::: Records to use
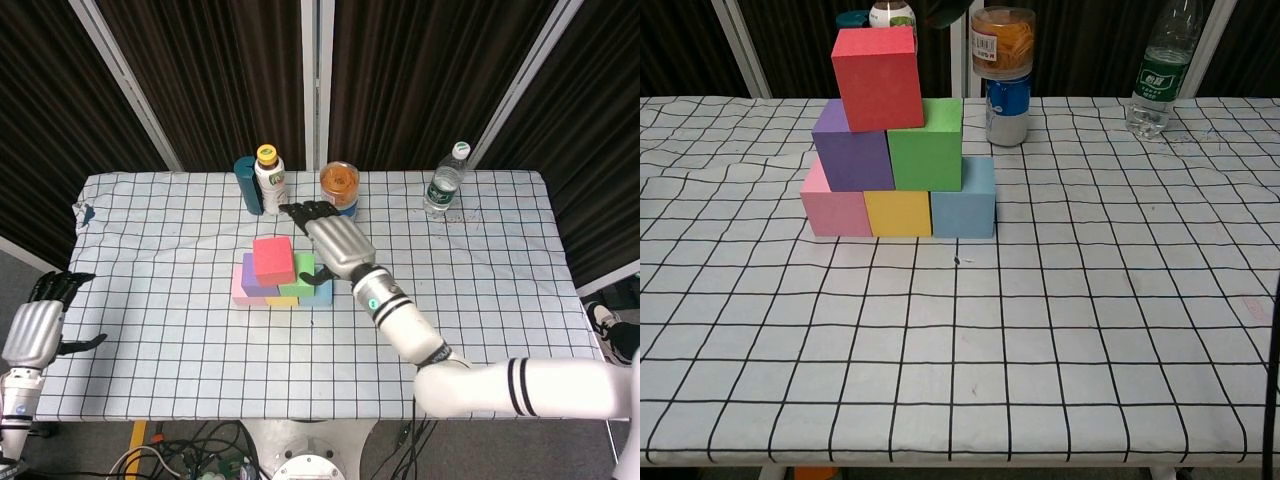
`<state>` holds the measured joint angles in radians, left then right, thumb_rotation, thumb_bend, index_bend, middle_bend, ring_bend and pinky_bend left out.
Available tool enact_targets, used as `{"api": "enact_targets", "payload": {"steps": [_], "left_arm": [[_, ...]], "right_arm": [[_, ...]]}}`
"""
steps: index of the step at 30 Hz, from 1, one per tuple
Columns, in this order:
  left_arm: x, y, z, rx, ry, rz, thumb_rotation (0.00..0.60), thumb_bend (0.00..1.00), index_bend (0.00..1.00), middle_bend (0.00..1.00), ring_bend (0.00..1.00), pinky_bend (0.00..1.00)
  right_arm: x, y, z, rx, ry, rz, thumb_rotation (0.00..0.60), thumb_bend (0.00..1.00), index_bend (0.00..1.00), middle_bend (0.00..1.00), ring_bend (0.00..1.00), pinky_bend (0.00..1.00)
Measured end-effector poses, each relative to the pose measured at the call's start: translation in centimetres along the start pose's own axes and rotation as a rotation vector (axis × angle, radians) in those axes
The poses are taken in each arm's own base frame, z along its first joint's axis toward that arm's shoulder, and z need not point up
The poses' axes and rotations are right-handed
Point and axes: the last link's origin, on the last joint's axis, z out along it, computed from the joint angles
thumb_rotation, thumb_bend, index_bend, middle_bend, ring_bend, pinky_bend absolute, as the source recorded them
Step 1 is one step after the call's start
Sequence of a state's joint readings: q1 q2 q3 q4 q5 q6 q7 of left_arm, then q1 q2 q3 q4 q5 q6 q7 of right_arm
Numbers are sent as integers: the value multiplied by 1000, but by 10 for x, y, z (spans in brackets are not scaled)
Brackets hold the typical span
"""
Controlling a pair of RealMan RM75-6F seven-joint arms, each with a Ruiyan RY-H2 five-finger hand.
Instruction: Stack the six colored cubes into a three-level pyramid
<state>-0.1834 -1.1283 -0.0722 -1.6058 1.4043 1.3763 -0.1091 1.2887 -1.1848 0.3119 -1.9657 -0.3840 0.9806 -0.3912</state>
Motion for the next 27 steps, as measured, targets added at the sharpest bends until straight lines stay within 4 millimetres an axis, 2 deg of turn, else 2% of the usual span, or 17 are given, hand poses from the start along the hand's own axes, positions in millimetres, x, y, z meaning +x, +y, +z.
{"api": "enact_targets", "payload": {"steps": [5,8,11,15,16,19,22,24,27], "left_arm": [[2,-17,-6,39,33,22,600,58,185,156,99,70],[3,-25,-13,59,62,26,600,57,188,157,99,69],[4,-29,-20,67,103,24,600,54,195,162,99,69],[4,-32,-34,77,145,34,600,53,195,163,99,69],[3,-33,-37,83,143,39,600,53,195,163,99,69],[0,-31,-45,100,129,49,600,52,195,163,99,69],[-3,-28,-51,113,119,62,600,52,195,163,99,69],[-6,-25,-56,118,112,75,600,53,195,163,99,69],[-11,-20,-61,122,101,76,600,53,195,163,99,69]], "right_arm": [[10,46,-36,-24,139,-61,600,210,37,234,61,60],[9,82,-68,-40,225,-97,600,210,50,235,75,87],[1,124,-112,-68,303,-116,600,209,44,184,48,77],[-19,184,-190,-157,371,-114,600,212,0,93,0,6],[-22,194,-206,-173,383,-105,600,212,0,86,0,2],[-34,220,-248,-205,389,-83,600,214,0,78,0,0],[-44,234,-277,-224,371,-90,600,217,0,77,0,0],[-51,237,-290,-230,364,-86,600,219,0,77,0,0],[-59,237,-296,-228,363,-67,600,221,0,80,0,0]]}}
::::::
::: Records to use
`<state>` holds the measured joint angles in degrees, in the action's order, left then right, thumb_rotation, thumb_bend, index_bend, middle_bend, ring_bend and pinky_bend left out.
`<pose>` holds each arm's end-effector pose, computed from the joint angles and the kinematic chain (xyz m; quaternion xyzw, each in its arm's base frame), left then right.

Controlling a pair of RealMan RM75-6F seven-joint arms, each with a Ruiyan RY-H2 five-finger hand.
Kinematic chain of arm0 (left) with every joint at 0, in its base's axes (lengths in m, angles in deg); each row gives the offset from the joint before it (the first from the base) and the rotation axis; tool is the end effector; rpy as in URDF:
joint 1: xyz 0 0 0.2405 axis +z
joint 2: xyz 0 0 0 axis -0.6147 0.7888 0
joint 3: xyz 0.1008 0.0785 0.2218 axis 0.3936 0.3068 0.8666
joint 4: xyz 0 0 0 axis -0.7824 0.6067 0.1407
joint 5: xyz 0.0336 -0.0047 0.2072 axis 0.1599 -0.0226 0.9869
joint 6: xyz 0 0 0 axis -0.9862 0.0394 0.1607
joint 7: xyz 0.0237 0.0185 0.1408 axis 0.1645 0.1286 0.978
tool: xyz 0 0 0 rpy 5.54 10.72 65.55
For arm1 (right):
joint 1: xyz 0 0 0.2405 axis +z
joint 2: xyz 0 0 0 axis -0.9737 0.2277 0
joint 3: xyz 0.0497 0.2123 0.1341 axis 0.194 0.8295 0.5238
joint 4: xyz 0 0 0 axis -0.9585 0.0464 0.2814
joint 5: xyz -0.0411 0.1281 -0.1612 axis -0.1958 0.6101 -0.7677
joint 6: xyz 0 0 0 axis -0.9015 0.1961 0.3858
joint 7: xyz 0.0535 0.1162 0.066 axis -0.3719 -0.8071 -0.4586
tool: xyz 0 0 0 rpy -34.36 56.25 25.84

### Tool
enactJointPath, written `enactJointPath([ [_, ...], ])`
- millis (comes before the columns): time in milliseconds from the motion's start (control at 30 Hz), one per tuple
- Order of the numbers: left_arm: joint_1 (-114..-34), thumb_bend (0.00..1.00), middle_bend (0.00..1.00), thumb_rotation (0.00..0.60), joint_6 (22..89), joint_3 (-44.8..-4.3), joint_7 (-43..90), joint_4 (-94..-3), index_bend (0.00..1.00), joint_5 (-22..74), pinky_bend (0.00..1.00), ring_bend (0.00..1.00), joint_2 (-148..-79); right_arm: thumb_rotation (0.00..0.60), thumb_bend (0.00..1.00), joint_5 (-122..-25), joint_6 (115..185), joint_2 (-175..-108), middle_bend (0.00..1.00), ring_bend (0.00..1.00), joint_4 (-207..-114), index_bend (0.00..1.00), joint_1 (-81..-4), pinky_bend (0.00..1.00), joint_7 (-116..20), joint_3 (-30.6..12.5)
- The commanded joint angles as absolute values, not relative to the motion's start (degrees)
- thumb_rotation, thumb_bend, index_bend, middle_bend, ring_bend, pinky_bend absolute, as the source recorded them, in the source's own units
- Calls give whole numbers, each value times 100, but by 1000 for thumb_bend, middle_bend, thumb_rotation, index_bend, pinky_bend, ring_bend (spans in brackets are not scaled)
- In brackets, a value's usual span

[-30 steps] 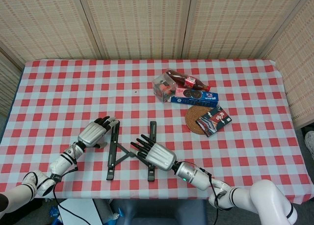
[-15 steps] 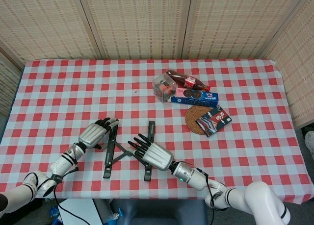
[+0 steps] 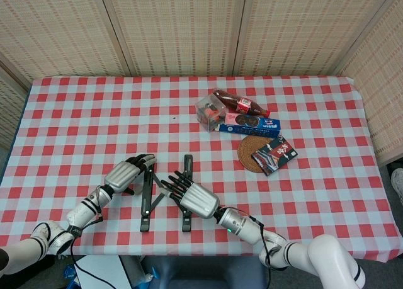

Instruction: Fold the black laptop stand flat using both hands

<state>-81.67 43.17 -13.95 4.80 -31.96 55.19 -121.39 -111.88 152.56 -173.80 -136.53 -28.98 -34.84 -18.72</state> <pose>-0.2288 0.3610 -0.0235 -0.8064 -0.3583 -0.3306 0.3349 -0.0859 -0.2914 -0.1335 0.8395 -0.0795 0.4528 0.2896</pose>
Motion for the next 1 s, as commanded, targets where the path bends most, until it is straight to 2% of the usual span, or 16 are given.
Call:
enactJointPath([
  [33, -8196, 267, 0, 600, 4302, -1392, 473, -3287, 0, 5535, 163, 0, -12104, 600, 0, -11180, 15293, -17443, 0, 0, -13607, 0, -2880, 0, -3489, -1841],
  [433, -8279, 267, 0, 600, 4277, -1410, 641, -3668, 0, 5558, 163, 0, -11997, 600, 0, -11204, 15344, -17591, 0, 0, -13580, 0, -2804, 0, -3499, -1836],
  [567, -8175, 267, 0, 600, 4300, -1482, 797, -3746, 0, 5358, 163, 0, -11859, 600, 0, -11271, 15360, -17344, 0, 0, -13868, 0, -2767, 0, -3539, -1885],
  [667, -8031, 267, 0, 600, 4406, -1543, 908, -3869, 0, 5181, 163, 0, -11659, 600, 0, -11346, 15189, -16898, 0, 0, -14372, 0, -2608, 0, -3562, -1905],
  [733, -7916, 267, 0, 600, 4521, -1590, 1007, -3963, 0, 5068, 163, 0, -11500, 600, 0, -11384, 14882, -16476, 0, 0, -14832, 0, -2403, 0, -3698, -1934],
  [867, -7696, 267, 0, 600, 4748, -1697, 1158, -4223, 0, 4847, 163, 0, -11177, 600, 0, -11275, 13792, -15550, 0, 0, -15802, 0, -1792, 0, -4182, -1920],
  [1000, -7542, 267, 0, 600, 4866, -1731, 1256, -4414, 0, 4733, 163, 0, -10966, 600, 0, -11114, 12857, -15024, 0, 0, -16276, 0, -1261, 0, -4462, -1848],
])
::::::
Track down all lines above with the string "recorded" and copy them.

Solution to the exercise>
thumb_rotation, thumb_bend, index_bend, middle_bend, ring_bend, pinky_bend absolute, as the source recorded them
- thumb_rotation, thumb_bend, index_bend, middle_bend, ring_bend, pinky_bend absolute, as the source recorded them, in the source's own units

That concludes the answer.